Backend systems often employ load balancers or reverse proxies to distribute incoming requests across multiple servers. Middleware can intercept requests to handle cross-cutting concerns like authentication, rate-limiting, or logging.
|
| Inbound Traffic (User Requests)
v
+---------------------+
| Load Balancer / |
| Reverse Proxy |
+---------+-----------+
|
| Requests distributed
|
+---------v---------------------+
| Pool of Server Instances |
| e.g., multiple Docker nodes |
+------------------------------+
Reverse proxies like Nginx or HAProxy terminate the incoming TCP connection, possibly handle HTTPS, and then forward packets to the appropriate backend service.
Scalability depends on how effectively the backend handles multiple concurrent requests. A high-level concurrency formula might show that maximum concurrency is limited by the product of each request’s duration and the available resources:
Max_Concurrent = (Threads or Connections) / (Average_Req_Duration)
When load becomes too high, new instances may be started or network traffic can be routed differently (horizontal scaling). Some services implement asynchronous I/O (e.g., Node.js, Go, or async frameworks in Python/Java) to handle many connections efficiently.
Most production APIs use HTTPS (HTTP over TLS) to encrypt traffic between client and server. This protects data from eavesdropping or tampering. Certificates are issued by Certificate Authorities, and the server’s certificate is validated by the client.
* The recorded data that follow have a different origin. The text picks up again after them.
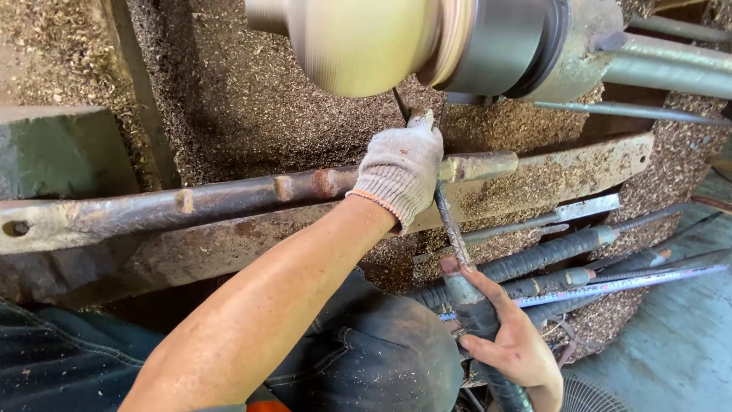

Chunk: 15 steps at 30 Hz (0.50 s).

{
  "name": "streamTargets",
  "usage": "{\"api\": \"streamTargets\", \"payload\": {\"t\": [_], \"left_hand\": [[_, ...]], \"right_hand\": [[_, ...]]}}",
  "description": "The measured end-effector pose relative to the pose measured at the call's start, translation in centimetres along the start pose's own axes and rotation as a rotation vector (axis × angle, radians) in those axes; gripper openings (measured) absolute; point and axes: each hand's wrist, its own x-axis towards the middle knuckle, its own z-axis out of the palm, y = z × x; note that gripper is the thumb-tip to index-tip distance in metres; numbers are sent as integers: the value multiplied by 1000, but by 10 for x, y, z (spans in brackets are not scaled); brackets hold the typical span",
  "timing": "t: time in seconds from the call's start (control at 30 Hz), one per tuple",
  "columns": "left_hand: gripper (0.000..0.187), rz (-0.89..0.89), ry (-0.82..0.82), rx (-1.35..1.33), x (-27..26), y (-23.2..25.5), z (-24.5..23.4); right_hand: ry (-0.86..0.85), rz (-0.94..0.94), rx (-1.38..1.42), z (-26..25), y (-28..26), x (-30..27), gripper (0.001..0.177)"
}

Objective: The person shapes a spinning wooden bowl-like workpiece on a lathe, holding a long cutting chisel against the rotating wood with one gloved hand while steadying the tool with the other. They occasionally reposition the tool and touch the workpiece before resuming cutting.

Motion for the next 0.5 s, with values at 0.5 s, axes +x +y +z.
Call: {"api": "streamTargets", "payload": {"t": [0.5], "left_hand": [[28,95,-133,126,-4,8,-20]], "right_hand": [[73,11,75,22,10,2,86]]}}
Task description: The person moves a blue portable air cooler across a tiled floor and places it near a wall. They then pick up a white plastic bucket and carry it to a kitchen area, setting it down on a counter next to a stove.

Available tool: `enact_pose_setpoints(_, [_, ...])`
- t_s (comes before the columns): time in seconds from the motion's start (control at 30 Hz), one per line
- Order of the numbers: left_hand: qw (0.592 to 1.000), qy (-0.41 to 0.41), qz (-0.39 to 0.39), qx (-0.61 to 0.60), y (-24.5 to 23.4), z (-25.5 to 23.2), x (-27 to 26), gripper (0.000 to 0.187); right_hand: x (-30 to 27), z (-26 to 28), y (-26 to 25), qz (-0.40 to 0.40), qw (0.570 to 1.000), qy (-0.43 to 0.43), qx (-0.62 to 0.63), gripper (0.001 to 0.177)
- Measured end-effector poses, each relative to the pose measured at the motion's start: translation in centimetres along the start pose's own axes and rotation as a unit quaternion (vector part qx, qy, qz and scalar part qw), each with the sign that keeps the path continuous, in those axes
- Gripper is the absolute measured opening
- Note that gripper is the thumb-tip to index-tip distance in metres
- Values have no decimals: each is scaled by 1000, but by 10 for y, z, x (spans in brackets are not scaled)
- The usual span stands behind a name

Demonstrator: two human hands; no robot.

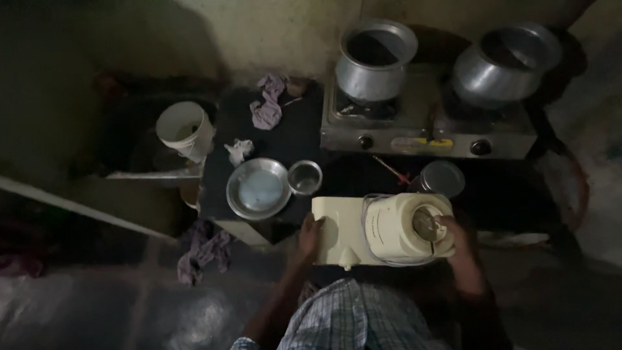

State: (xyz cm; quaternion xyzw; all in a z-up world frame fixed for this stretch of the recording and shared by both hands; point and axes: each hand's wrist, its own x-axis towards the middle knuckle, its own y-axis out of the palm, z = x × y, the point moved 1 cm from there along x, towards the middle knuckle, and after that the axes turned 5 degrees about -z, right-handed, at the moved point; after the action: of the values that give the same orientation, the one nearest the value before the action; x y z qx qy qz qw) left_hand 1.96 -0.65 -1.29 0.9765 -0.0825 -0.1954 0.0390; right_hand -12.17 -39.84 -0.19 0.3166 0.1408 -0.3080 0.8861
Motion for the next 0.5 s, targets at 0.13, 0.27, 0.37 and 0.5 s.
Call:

Backend infrastructure often sits behind firewalls, which block unwanted traffic. Cloud environments (AWS, Azure, GCP) provide Security Groups or Network Access Control Lists (ACLs) to limit inbound traffic to specific ports or IP addresses.
Tokens (JWT, OAuth2), API keys, or session cookies are typically included in request headers to authenticate callers. Authorization logic checks what the caller is allowed to do.
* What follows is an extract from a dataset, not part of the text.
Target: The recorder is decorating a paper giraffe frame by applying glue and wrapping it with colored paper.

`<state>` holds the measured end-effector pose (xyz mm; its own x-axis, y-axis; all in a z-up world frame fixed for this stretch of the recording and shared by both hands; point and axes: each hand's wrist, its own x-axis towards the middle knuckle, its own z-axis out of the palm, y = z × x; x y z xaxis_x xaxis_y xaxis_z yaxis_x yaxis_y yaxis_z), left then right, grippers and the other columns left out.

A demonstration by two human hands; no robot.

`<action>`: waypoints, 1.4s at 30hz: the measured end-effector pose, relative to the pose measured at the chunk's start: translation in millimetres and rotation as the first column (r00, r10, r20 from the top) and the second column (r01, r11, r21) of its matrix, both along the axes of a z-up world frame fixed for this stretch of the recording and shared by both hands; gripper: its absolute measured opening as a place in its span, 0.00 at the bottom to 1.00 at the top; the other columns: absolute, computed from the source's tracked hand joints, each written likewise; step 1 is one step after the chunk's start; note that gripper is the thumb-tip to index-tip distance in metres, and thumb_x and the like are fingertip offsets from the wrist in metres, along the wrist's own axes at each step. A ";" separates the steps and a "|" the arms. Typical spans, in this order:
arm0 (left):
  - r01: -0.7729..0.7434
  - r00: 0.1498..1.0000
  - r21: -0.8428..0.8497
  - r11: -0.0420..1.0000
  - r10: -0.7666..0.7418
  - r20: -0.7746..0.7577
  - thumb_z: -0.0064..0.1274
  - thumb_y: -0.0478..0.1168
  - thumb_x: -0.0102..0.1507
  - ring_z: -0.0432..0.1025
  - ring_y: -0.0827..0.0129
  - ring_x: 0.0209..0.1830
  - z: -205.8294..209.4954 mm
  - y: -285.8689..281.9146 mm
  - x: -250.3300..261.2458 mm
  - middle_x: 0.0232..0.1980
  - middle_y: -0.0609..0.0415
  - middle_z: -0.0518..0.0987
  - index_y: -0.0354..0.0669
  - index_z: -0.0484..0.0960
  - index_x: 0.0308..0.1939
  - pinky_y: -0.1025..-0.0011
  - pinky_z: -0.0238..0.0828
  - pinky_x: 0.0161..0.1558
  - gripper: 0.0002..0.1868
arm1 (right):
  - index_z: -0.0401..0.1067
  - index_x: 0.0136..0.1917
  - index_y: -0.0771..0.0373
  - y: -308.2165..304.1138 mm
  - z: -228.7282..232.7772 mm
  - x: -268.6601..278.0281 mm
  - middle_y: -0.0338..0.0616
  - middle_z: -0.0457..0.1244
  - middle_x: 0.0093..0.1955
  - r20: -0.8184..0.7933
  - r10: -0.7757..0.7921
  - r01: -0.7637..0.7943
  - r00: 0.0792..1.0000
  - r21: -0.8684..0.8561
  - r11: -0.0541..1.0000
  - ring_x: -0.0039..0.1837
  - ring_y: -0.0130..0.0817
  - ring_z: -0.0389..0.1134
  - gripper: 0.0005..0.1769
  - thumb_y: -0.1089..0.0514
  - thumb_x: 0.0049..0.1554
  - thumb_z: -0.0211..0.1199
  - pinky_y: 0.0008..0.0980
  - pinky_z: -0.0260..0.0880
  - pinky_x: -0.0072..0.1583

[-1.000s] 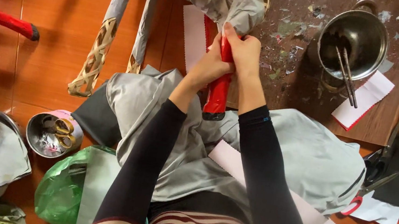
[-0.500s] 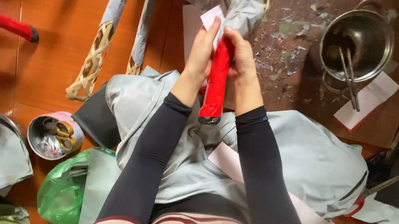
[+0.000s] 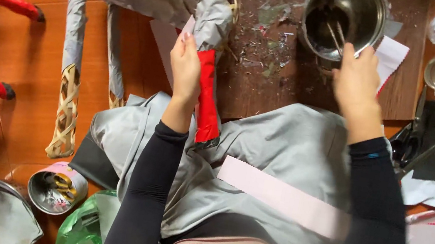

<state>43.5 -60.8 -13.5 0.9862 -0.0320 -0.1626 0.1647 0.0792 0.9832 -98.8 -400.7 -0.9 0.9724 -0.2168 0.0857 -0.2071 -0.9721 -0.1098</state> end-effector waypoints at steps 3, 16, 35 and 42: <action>-0.047 0.998 0.026 0.999 0.048 -0.047 0.37 0.43 0.78 0.64 0.77 0.41 -22.4 6.4 4.0 0.43 0.57 0.75 0.27 0.80 0.54 0.75 0.65 0.46 0.21 | 0.73 0.66 0.61 -45.4 -15.3 -10.2 0.57 0.66 0.48 -0.276 -0.097 0.055 0.956 -0.156 0.986 0.45 0.56 0.71 0.15 0.62 0.66 0.60 0.52 0.70 0.43; -0.040 0.999 -0.214 0.976 0.035 -0.030 0.37 0.42 0.77 0.72 0.70 0.54 -26.7 21.9 18.3 0.55 0.49 0.80 0.27 0.77 0.60 0.70 0.68 0.59 0.20 | 0.81 0.51 0.60 -32.2 62.4 13.0 0.54 0.70 0.40 -0.507 0.089 -0.077 0.857 0.045 0.996 0.46 0.51 0.72 0.12 0.57 0.59 0.59 0.48 0.70 0.44; -0.100 0.948 -0.841 0.532 -0.206 -0.243 0.35 0.44 0.75 0.76 0.59 0.60 -60.6 40.0 34.4 0.64 0.47 0.78 0.35 0.72 0.67 0.57 0.72 0.65 0.22 | 0.68 0.75 0.47 185.9 131.0 38.3 0.48 0.63 0.40 -0.062 0.402 -0.399 0.914 0.046 0.916 0.35 0.46 0.68 0.31 0.62 0.60 0.57 0.44 0.69 0.37; 0.189 0.941 -0.981 0.035 -0.291 0.170 0.30 0.67 0.78 0.72 0.57 0.56 -121.1 40.4 40.7 0.55 0.45 0.78 0.33 0.71 0.57 0.60 0.68 0.61 0.36 | 0.68 0.74 0.50 217.5 145.7 25.8 0.47 0.63 0.37 -0.141 0.433 -0.447 0.890 -0.081 0.891 0.31 0.42 0.69 0.32 0.62 0.56 0.57 0.40 0.69 0.32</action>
<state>84.2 -20.4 -134.6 0.8768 -0.4437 0.1852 0.4449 0.8948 0.0372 -73.0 -183.2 144.8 0.9701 0.2400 -0.0353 0.2401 -0.9707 0.0000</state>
APIs usually serve data in JSON because it is widely supported and human-readable. XML is common in certain enterprise contexts, while Protocol Buffers and other binary formats offer high performance in microservice architectures.
HTTP compression (gzip, Brotli) reduces payload size. Caching can take place at client, proxy, or server levels, using headers like Cache-Control and ETag to control validity. This can drastically lower bandwidth usage and reduce server load.